◆ PROBLEM DESCRIPTION ◆
Which lines in the data below contain the word "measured"? Return each of them.

◆ DATA SHOWN ◆
»»

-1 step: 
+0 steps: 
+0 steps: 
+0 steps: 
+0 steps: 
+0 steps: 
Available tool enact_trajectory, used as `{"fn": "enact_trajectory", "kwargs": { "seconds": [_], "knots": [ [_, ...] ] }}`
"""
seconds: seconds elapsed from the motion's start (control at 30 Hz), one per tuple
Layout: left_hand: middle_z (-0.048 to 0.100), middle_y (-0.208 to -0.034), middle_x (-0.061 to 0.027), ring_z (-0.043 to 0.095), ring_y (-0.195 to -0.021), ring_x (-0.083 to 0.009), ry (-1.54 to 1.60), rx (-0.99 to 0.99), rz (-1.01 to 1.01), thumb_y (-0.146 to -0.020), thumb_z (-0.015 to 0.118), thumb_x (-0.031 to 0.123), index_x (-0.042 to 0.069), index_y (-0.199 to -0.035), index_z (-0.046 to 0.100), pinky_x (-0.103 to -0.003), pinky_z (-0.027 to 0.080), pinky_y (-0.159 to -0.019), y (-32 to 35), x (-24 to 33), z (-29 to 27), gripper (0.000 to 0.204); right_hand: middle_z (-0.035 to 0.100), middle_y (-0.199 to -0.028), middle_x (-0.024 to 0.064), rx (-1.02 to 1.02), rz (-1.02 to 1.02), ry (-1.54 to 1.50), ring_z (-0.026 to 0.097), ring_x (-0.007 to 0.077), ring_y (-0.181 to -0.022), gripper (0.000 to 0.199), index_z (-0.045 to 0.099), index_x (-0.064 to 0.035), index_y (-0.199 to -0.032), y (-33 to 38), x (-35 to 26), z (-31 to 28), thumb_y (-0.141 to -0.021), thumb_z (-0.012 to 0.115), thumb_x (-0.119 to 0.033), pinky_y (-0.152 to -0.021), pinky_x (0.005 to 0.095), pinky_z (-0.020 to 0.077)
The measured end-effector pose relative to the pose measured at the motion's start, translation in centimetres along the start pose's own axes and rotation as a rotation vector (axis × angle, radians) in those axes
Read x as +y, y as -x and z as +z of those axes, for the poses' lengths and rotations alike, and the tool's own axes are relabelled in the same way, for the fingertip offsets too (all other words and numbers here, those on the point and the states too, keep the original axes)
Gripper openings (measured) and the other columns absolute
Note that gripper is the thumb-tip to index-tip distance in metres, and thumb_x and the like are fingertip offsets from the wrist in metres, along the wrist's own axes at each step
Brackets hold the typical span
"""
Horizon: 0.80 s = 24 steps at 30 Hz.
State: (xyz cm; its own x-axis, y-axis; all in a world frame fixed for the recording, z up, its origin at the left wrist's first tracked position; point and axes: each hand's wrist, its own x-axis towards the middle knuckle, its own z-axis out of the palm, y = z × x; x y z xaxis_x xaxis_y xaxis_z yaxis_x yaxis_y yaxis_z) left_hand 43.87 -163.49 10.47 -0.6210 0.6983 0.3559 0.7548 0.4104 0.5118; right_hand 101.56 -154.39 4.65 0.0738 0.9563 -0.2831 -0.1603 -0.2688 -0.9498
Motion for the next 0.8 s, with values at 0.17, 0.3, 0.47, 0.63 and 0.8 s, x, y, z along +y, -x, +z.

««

◆ WRITTEN ANSWER ◆
The measured end-effector pose relative to the pose measured at the motion's start, translation in centimetres along the start pose's own axes and rotation as a rotation vector (axis × angle, radians) in those axes
Gripper openings (measured) and the other columns absolute

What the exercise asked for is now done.